What the exercise asks ▸
Work out how many lines below contain "gripper". Provide only the figure.

Extracted records ▸
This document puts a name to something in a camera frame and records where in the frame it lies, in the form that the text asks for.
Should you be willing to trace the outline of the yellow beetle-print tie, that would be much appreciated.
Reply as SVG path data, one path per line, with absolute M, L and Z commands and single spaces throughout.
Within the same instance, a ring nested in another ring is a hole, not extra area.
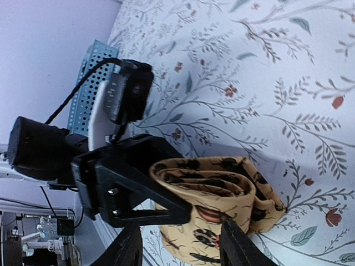
M 172 158 L 150 177 L 192 205 L 190 221 L 159 227 L 165 249 L 191 265 L 220 265 L 220 234 L 231 219 L 252 236 L 268 232 L 287 208 L 245 157 Z

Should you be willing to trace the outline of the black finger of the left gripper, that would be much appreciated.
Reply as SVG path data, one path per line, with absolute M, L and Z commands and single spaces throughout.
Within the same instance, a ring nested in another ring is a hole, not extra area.
M 85 215 L 99 214 L 112 227 L 187 223 L 191 204 L 149 176 L 154 163 L 181 157 L 164 138 L 148 134 L 74 157 L 72 173 Z

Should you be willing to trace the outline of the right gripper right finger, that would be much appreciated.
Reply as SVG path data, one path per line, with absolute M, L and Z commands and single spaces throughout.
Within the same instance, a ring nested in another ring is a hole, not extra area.
M 219 240 L 221 265 L 224 266 L 276 266 L 242 231 L 237 223 L 227 219 L 221 227 Z

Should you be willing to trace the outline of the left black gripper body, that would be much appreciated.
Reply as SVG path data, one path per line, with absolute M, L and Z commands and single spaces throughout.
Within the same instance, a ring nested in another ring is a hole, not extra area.
M 16 172 L 44 181 L 53 190 L 77 188 L 85 215 L 93 219 L 97 214 L 97 155 L 89 152 L 87 137 L 19 116 L 7 157 Z

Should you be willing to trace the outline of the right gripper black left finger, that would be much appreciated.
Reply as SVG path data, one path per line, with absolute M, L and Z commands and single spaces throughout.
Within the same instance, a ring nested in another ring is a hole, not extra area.
M 95 266 L 141 266 L 142 264 L 143 241 L 137 224 L 126 226 L 95 261 Z

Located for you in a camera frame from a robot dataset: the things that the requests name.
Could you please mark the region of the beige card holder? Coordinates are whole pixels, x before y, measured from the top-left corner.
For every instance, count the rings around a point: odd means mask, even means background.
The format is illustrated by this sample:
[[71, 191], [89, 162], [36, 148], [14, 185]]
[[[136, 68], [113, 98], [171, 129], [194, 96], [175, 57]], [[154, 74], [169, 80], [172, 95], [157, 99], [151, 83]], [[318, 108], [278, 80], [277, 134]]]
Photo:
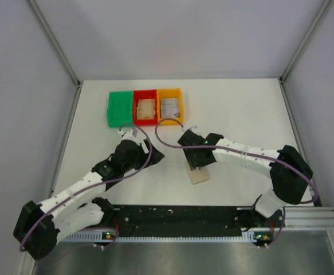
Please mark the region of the beige card holder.
[[187, 162], [185, 163], [185, 168], [190, 182], [193, 185], [210, 180], [210, 173], [206, 168], [196, 168], [192, 170]]

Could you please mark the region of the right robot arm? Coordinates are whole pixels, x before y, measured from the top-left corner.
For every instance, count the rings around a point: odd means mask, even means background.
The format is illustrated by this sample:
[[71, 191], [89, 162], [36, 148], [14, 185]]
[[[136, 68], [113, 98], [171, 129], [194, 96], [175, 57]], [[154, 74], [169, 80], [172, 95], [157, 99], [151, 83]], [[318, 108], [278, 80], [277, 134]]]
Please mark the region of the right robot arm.
[[260, 195], [253, 209], [265, 218], [286, 205], [298, 205], [312, 179], [313, 171], [292, 146], [265, 150], [209, 133], [206, 137], [188, 129], [178, 140], [192, 170], [215, 162], [235, 164], [267, 176], [271, 188]]

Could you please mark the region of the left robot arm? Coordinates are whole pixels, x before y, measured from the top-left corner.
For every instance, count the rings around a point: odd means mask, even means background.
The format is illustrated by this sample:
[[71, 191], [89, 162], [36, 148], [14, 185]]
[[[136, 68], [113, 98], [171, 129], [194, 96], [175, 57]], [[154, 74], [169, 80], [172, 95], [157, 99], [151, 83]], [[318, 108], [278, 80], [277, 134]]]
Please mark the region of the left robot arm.
[[75, 184], [49, 199], [23, 205], [13, 231], [19, 251], [40, 260], [67, 236], [99, 224], [112, 209], [104, 193], [164, 157], [147, 139], [122, 140], [108, 158], [95, 164]]

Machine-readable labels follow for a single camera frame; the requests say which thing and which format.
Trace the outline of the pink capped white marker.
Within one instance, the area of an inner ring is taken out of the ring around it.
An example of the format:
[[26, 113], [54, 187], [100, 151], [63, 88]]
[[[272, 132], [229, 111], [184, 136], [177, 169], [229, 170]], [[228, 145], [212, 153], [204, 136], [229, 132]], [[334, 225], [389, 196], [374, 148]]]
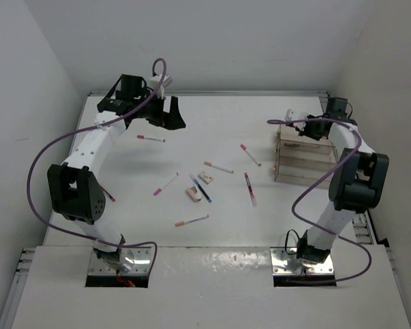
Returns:
[[155, 142], [159, 142], [159, 143], [165, 143], [166, 139], [165, 138], [157, 138], [157, 137], [150, 137], [150, 136], [145, 136], [145, 135], [137, 135], [138, 139], [142, 139], [142, 140], [147, 140], [147, 141], [155, 141]]

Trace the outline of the red gel pen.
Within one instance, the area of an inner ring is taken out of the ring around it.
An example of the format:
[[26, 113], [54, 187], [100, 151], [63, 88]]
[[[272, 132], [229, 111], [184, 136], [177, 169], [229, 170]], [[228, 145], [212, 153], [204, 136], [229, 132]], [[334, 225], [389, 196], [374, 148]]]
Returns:
[[284, 147], [286, 148], [293, 148], [293, 149], [298, 149], [301, 151], [306, 151], [306, 152], [320, 152], [322, 150], [322, 145], [316, 145], [316, 144], [311, 144], [311, 143], [284, 143]]

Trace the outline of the blue gel pen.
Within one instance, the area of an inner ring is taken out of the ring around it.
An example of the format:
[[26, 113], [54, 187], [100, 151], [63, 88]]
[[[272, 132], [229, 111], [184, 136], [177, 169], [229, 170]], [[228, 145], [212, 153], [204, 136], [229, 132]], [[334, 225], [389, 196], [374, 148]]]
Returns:
[[196, 177], [193, 174], [189, 174], [190, 179], [195, 183], [196, 187], [199, 189], [201, 194], [205, 197], [208, 203], [212, 203], [212, 200], [210, 199], [210, 196], [206, 193], [204, 188], [200, 185], [199, 181], [196, 179]]

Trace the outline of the orange capped white marker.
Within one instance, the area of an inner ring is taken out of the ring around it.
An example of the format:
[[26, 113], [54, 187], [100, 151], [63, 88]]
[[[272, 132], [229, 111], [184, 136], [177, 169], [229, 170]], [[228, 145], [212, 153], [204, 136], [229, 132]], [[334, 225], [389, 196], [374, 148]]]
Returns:
[[218, 169], [218, 170], [220, 170], [220, 171], [224, 171], [224, 172], [226, 172], [226, 173], [233, 173], [233, 172], [234, 172], [233, 169], [230, 169], [229, 167], [226, 167], [226, 166], [223, 166], [223, 165], [219, 165], [219, 164], [217, 164], [217, 163], [215, 163], [215, 162], [204, 161], [203, 163], [204, 163], [204, 165], [206, 165], [206, 166], [209, 166], [209, 167]]

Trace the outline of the magenta gel pen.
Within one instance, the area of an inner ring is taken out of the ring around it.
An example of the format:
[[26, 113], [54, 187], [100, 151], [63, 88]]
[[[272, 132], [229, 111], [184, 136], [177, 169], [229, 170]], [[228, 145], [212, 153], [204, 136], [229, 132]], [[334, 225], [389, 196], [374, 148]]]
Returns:
[[244, 173], [244, 177], [245, 177], [245, 181], [246, 181], [247, 188], [248, 188], [248, 191], [249, 191], [249, 196], [250, 196], [250, 199], [251, 199], [252, 206], [256, 207], [257, 206], [256, 197], [253, 193], [253, 188], [252, 188], [252, 185], [251, 185], [251, 181], [249, 179], [249, 176], [248, 176], [247, 172]]

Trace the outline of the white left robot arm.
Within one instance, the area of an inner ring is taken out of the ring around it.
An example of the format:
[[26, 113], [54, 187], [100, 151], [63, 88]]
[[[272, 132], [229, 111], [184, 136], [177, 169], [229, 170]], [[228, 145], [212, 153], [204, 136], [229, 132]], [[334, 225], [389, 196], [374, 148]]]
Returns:
[[109, 150], [134, 119], [146, 119], [166, 130], [184, 129], [178, 99], [170, 99], [164, 111], [164, 89], [172, 82], [170, 75], [142, 77], [122, 75], [97, 104], [95, 128], [62, 164], [53, 164], [47, 172], [53, 210], [72, 221], [88, 236], [93, 236], [97, 258], [119, 270], [126, 264], [121, 247], [125, 238], [103, 218], [106, 198], [97, 180]]

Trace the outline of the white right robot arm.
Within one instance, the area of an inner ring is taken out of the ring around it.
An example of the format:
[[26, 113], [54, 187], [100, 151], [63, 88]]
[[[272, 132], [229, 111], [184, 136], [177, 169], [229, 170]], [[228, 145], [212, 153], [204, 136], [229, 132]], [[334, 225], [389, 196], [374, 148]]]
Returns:
[[288, 120], [300, 136], [330, 140], [338, 157], [330, 169], [329, 202], [319, 220], [299, 238], [296, 257], [305, 263], [324, 263], [336, 237], [357, 214], [379, 204], [389, 166], [389, 157], [375, 152], [362, 139], [357, 123], [347, 114], [348, 100], [328, 99], [321, 116], [288, 111]]

Output of the task ▸
4